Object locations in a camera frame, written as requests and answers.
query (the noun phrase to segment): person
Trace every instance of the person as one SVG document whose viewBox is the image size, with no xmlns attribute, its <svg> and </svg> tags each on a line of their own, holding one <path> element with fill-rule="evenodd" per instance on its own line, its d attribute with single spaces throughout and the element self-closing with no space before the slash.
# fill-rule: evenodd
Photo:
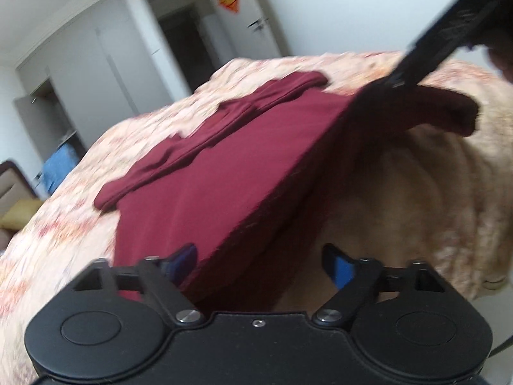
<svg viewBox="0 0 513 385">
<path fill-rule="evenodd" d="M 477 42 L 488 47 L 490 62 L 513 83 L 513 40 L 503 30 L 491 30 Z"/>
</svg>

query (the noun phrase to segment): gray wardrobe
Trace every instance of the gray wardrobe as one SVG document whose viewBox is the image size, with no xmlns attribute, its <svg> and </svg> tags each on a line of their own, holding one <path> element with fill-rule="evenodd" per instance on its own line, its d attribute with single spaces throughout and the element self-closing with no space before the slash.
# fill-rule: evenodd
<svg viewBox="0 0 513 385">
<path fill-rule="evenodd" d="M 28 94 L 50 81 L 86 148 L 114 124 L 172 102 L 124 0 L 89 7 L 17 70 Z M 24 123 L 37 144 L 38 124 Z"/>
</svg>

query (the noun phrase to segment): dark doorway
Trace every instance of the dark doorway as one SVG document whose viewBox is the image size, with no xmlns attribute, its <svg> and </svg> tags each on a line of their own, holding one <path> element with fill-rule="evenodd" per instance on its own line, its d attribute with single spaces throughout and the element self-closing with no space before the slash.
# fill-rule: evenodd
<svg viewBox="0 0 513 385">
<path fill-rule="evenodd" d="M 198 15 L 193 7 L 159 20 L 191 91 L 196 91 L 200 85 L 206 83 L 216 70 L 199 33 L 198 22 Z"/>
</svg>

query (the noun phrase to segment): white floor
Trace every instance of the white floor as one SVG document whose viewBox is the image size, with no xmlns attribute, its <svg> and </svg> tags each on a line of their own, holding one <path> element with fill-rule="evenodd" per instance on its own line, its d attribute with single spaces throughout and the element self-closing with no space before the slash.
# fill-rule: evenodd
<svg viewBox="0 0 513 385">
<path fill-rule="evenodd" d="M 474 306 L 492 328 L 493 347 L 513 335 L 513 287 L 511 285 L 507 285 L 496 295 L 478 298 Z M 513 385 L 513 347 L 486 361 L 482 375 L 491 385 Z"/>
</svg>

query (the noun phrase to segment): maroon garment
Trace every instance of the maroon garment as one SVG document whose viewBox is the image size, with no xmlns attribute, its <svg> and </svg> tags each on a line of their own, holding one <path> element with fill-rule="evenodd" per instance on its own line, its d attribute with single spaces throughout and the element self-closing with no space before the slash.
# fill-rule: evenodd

..........

Exercise description. Any picture found in the records stays out, while everything else is copied exactly.

Response.
Object locations in a camera frame, written as requests and answers.
query (the noun phrase to segment): person
Trace every instance of the person as one SVG document whose viewBox is the image size, with no xmlns attribute, its <svg> and </svg> tags each on a line of their own, holding one <path> element with fill-rule="evenodd" per instance on its own line, its d attribute with single spaces throughout and the element self-closing with no space before the slash.
# fill-rule: evenodd
Photo:
<svg viewBox="0 0 513 385">
<path fill-rule="evenodd" d="M 477 42 L 488 47 L 490 62 L 513 83 L 513 40 L 503 30 L 491 30 Z"/>
</svg>

query (the noun phrase to segment): gray wardrobe
Trace every instance of the gray wardrobe as one SVG document whose viewBox is the image size, with no xmlns attribute, its <svg> and </svg> tags each on a line of their own, holding one <path> element with fill-rule="evenodd" per instance on its own line, its d attribute with single spaces throughout and the element self-closing with no space before the slash.
# fill-rule: evenodd
<svg viewBox="0 0 513 385">
<path fill-rule="evenodd" d="M 28 94 L 50 81 L 86 148 L 114 124 L 172 102 L 124 0 L 89 7 L 17 70 Z M 24 123 L 37 144 L 38 124 Z"/>
</svg>

query (the noun phrase to segment): dark doorway
Trace every instance of the dark doorway as one SVG document whose viewBox is the image size, with no xmlns attribute, its <svg> and </svg> tags each on a line of their own, holding one <path> element with fill-rule="evenodd" per instance on its own line, its d attribute with single spaces throughout and the element self-closing with no space before the slash.
# fill-rule: evenodd
<svg viewBox="0 0 513 385">
<path fill-rule="evenodd" d="M 198 15 L 193 7 L 159 20 L 191 91 L 196 91 L 200 85 L 206 83 L 216 70 L 199 33 L 198 22 Z"/>
</svg>

query (the noun phrase to segment): white floor
Trace every instance of the white floor as one SVG document whose viewBox is the image size, with no xmlns attribute, its <svg> and </svg> tags each on a line of their own, holding one <path> element with fill-rule="evenodd" per instance on its own line, its d attribute with single spaces throughout and the element self-closing with no space before the slash.
# fill-rule: evenodd
<svg viewBox="0 0 513 385">
<path fill-rule="evenodd" d="M 474 306 L 492 328 L 493 347 L 513 335 L 513 287 L 511 285 L 507 285 L 496 295 L 478 298 Z M 513 385 L 513 347 L 486 361 L 482 375 L 491 385 Z"/>
</svg>

query (the noun phrase to segment): maroon garment
Trace every instance of the maroon garment as one SVG document whose viewBox is the image size, with no xmlns attribute, its <svg> and </svg> tags each on a line of their own, holding one <path> element with fill-rule="evenodd" per instance on its own line, its d attribute with single spaces throughout and the element self-closing with no space before the slash.
# fill-rule: evenodd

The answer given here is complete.